What you have to do: Every line in the data below from the one containing "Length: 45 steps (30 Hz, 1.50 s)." down to the one containing "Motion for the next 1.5", both included, must be retyped exactly; no other line is to appear.

Records provided:

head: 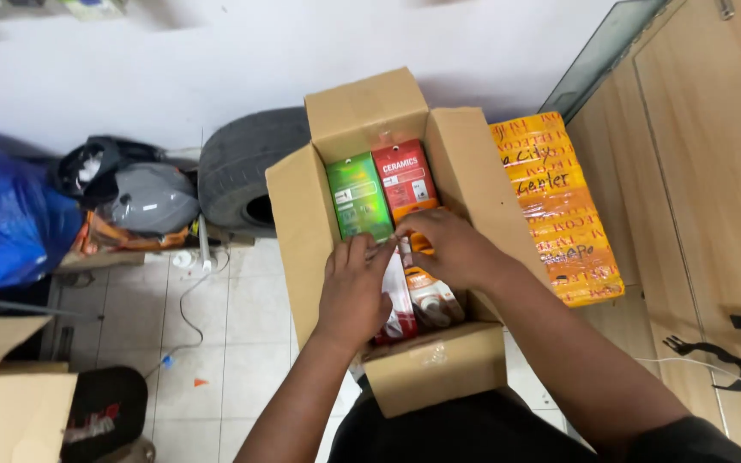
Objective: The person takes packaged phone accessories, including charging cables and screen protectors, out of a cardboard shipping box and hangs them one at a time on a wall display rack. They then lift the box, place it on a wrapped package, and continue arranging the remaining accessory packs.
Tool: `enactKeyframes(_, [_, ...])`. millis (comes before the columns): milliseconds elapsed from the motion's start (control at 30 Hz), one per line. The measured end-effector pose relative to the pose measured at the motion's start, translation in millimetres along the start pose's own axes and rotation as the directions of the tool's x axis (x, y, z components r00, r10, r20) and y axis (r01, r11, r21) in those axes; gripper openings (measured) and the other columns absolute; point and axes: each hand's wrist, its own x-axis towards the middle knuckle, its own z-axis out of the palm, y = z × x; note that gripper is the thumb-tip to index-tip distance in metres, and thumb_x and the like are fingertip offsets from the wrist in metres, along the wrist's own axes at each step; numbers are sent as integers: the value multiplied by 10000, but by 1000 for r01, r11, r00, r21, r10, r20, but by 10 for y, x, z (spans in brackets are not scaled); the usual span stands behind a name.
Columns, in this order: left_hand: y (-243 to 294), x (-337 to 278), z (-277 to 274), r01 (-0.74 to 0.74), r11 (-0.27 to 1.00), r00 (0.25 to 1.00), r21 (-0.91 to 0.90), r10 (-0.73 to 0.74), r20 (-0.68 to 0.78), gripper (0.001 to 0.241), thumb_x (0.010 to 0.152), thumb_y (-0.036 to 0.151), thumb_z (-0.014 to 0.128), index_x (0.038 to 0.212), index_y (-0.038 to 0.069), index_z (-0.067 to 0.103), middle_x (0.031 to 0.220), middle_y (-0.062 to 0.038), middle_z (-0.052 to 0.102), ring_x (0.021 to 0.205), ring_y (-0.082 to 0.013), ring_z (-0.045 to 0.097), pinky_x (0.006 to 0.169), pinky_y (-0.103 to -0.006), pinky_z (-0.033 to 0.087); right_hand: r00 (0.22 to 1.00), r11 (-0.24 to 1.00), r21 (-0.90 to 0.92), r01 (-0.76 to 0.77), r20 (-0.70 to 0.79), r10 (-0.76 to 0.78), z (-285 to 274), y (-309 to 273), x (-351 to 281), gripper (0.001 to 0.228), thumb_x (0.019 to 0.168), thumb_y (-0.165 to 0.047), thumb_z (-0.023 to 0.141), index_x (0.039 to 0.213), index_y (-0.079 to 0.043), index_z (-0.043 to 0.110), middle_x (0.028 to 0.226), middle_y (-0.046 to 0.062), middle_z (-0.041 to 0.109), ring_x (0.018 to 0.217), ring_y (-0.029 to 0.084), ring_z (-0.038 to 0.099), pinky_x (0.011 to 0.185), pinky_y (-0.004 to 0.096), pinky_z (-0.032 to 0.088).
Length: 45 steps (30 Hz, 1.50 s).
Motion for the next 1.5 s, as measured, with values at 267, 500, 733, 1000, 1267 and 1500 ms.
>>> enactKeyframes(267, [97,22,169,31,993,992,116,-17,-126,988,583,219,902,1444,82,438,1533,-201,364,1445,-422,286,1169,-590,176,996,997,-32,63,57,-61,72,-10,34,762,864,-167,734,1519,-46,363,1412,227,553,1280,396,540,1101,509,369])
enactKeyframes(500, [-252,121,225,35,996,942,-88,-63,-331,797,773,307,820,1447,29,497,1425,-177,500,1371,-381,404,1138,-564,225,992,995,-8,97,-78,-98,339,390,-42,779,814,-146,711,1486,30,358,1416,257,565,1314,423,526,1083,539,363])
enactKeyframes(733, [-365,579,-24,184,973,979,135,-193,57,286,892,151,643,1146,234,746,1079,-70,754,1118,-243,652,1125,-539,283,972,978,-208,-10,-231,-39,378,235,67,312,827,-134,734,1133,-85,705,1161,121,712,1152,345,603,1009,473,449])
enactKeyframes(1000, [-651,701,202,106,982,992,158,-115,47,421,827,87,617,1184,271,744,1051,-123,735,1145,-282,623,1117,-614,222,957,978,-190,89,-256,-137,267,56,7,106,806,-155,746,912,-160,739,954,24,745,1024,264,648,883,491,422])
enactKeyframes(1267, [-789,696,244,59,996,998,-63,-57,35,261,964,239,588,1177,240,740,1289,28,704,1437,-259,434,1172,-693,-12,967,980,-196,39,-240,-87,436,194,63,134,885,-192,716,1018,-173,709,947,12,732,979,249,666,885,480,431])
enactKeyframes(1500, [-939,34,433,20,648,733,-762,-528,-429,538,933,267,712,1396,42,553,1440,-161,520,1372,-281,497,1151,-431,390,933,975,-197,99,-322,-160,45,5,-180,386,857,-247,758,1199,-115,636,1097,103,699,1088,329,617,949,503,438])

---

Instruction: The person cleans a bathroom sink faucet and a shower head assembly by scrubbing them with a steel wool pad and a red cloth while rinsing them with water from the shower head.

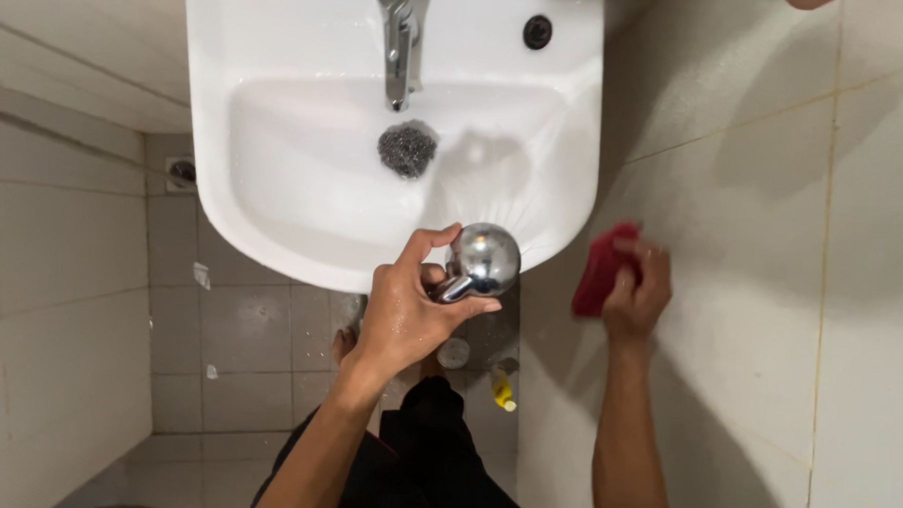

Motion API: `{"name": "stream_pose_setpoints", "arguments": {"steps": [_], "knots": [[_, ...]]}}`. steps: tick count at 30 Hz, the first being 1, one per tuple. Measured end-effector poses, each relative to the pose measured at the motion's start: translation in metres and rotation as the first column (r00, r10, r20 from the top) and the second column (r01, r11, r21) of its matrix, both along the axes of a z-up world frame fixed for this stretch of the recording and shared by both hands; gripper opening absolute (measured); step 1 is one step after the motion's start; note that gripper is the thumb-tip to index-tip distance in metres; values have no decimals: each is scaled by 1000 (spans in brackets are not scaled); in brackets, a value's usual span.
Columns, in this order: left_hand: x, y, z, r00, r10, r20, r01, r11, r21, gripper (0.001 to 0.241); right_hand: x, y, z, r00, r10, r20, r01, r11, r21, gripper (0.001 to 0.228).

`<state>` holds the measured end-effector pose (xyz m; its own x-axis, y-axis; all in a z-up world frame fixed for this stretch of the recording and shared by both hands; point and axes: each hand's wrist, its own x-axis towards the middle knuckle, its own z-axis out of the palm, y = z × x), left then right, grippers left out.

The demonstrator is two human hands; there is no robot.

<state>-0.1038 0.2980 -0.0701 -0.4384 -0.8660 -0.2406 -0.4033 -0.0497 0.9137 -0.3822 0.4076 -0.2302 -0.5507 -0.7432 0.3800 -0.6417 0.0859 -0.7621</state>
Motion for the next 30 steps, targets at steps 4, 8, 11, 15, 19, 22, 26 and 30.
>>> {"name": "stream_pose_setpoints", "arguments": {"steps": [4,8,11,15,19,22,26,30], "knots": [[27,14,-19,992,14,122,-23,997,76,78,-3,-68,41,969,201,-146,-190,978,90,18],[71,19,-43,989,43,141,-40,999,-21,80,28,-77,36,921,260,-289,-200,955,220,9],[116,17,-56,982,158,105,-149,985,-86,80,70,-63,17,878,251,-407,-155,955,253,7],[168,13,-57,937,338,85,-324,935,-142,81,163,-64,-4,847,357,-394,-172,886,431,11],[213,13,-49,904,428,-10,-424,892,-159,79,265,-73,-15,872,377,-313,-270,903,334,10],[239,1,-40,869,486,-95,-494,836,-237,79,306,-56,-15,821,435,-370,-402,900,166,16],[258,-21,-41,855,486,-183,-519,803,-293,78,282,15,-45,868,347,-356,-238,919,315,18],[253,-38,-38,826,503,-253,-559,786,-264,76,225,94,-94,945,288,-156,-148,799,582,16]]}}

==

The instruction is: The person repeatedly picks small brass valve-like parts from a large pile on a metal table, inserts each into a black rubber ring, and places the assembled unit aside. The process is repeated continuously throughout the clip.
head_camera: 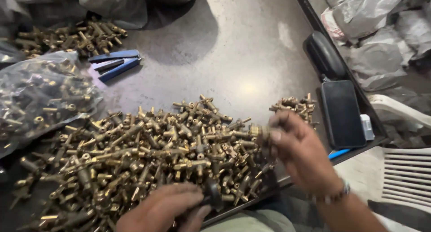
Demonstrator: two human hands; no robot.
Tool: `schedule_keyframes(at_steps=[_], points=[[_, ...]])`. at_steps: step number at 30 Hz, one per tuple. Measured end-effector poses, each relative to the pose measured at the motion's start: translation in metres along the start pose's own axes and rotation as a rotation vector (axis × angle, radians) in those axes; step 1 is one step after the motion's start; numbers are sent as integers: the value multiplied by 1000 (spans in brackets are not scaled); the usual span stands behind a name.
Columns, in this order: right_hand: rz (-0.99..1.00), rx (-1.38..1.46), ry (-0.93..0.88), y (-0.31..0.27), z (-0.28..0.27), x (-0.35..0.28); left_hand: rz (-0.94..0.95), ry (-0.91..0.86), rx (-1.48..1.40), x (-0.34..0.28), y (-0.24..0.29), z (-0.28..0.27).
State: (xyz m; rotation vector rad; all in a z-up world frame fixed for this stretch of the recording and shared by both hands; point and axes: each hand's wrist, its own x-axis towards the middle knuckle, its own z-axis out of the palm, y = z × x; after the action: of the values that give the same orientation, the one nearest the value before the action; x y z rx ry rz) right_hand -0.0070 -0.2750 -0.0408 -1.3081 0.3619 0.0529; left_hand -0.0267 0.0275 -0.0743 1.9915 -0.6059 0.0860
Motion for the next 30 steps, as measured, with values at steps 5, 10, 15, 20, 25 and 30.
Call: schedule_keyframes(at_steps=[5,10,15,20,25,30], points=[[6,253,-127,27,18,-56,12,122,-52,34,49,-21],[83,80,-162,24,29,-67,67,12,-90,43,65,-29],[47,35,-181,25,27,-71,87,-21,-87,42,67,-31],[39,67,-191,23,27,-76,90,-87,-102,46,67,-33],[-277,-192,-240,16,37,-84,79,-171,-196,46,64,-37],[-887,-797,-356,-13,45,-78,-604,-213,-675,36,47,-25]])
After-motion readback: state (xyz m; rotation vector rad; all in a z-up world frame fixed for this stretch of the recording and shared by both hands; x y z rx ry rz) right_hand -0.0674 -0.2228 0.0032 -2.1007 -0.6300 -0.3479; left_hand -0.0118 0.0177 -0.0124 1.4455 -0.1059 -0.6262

Solution for this task:
Length: 45 steps (30 Hz, 1.50 s).
Motion for the next 1.5 s, as measured, with values at 267, 500, 733, 1000, 1267 and 1500 ms.

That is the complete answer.